EXERCISE: In the material below, find the line with "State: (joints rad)" and the line with "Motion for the", then output those two lines and every line between them, exactly.

AVAILABLE DATA:
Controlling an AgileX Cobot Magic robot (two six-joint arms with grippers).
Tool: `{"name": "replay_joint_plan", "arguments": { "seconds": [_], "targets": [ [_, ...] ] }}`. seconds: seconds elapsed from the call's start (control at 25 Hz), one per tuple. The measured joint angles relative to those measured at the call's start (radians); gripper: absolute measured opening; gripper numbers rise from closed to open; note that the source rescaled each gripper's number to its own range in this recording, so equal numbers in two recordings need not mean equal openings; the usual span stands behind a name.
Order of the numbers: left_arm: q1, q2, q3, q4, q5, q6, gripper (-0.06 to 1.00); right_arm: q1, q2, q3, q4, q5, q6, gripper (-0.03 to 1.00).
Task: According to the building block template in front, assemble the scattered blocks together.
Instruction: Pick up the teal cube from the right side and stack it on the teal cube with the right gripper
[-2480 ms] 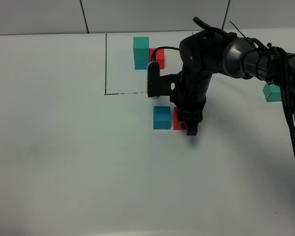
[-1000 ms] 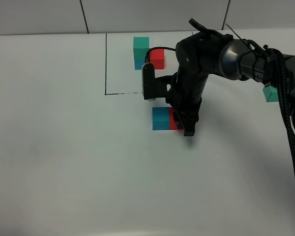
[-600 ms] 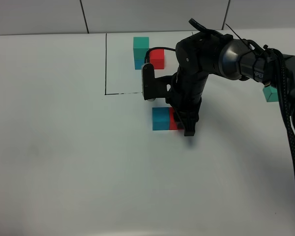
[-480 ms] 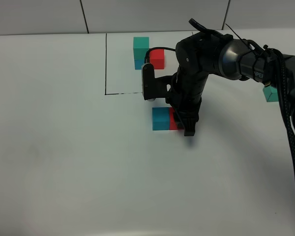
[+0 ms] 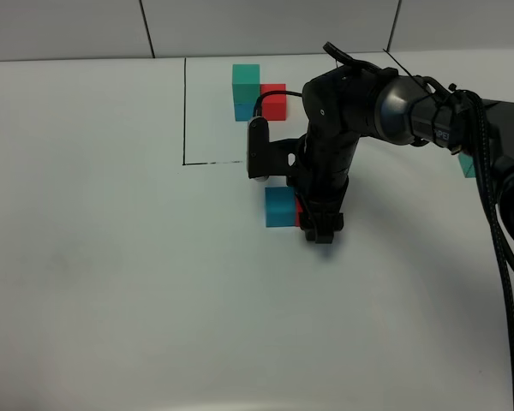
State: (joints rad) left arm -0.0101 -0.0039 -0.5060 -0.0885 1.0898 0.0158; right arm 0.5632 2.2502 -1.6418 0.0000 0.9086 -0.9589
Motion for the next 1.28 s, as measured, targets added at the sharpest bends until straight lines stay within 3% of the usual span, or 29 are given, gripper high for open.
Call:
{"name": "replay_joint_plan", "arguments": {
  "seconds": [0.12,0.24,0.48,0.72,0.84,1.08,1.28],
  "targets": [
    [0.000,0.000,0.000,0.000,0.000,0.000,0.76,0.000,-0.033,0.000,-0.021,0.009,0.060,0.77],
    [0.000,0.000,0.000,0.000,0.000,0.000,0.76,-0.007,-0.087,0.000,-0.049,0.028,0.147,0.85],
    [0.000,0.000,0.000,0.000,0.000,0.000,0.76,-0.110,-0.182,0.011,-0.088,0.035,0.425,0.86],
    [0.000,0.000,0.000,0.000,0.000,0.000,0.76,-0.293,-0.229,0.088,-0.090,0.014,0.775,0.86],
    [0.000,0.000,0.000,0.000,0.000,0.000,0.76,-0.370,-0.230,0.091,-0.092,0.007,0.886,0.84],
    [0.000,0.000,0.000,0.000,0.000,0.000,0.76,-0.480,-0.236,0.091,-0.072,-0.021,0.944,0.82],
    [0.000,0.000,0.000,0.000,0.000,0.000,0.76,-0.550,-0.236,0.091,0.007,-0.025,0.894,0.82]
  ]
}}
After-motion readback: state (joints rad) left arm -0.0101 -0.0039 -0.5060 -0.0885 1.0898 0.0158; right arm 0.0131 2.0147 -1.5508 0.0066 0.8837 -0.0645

ANSWER FOR THIS EXERCISE:
State: (joints rad) left arm -0.0101 -0.0039 -0.5060 -0.0885 1.0898 0.0158; right arm 0.5632 2.2502 -1.6418 0.0000 0.9086 -0.9589
Motion for the next 1.28 s, as measured, targets added at the sharpest bends until straight lines stay within 3% of the usual span, or 29 are given, gripper high for open.

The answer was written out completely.